[Extracted data entries]
____
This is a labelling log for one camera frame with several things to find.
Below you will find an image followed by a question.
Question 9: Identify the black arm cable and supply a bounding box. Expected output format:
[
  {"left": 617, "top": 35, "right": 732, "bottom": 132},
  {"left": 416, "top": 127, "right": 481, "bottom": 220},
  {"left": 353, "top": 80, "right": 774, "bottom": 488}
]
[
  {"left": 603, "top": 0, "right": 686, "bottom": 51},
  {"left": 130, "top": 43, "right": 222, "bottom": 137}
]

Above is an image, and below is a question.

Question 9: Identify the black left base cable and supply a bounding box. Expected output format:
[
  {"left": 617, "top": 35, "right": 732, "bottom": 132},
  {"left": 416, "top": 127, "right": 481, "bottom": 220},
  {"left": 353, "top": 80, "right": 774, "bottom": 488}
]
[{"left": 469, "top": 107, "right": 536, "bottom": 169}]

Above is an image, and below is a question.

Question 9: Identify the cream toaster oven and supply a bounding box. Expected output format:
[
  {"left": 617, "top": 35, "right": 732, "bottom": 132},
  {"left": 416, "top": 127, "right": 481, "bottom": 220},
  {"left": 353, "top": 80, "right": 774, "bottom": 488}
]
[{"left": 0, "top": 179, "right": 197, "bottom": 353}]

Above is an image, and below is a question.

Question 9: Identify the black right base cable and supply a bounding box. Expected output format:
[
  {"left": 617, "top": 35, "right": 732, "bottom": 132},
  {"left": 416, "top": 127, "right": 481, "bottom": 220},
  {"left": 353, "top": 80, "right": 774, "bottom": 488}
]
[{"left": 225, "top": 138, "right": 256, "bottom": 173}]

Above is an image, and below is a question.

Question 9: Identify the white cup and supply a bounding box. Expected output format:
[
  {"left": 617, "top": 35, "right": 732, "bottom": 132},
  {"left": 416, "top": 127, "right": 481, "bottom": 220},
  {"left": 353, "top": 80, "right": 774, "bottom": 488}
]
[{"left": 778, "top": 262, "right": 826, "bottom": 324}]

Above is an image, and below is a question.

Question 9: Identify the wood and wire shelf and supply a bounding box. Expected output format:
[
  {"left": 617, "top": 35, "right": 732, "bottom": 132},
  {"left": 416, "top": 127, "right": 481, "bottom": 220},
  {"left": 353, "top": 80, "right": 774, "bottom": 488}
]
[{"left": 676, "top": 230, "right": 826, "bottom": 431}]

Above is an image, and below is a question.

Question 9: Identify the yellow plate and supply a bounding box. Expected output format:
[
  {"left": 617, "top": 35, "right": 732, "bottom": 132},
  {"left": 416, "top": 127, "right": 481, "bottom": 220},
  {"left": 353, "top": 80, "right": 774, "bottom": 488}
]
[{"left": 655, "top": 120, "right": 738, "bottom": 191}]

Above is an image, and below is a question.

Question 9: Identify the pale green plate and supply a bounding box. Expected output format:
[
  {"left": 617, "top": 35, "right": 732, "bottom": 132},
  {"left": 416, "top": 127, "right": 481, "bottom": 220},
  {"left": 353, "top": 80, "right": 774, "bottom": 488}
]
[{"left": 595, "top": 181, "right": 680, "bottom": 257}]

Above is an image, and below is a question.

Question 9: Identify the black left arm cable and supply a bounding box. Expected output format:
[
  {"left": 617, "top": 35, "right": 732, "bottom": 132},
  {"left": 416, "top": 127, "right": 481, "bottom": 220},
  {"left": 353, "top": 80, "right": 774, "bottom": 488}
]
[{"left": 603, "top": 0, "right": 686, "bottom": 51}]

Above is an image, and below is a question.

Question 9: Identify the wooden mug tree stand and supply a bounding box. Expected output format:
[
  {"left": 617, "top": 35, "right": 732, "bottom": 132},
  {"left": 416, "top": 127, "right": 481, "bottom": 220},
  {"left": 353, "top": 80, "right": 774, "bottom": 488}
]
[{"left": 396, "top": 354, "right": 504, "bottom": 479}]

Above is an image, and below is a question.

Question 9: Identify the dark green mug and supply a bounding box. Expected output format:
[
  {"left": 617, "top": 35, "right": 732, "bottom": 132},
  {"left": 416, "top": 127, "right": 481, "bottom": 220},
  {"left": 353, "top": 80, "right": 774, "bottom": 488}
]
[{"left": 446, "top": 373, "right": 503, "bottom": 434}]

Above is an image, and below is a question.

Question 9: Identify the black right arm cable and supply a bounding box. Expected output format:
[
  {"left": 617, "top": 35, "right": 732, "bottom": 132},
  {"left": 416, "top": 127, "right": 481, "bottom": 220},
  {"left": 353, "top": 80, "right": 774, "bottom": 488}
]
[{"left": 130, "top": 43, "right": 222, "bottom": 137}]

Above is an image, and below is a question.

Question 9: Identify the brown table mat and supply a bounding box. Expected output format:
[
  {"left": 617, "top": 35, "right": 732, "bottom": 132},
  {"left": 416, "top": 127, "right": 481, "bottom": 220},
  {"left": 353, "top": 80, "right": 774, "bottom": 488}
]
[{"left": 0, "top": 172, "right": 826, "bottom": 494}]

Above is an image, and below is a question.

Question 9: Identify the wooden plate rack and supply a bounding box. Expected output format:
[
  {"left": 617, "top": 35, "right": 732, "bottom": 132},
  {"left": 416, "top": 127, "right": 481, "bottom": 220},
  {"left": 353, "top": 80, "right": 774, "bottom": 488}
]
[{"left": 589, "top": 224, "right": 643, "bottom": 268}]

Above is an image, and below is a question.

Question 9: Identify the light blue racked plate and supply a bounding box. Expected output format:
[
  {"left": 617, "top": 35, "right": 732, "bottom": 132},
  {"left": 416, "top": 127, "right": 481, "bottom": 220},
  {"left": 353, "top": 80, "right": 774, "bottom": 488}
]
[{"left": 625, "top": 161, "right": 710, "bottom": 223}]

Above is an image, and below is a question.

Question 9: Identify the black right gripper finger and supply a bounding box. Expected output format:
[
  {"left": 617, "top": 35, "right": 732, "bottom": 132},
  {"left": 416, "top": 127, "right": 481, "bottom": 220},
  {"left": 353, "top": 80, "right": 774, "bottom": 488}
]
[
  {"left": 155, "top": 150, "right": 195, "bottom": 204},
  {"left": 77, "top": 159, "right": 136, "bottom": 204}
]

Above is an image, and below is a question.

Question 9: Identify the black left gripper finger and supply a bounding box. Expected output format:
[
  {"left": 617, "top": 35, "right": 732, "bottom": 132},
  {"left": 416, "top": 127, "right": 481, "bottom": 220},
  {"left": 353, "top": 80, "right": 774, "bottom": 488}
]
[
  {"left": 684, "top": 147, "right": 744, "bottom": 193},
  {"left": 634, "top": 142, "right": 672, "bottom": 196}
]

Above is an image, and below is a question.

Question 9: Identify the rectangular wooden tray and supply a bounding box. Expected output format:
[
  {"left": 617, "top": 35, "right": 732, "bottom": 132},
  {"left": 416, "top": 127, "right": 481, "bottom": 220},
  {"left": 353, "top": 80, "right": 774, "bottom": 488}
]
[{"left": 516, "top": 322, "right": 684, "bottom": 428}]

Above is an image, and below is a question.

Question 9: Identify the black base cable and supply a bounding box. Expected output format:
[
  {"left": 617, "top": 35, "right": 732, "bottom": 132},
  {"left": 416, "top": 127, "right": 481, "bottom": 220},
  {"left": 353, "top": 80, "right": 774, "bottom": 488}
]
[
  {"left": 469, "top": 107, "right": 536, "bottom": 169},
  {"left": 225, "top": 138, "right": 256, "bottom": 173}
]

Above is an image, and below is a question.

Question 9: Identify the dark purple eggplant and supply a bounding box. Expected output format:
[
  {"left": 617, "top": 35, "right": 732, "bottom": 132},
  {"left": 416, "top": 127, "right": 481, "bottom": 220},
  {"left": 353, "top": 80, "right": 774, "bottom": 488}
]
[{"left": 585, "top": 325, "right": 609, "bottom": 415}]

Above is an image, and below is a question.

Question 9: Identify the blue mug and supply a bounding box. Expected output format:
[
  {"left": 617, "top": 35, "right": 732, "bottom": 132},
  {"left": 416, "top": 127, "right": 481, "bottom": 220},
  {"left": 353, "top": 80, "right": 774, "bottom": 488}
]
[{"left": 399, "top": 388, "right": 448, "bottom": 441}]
____
### PROBLEM DETAILS
Filter the entries above down to the lines that hold the word "finger", and copy those lines.

### WORKED SOLUTION
Question 9: Identify the black right gripper finger and supply a bounding box. Expected output format:
Question 9: Identify the black left gripper finger and supply a bounding box. Expected output format:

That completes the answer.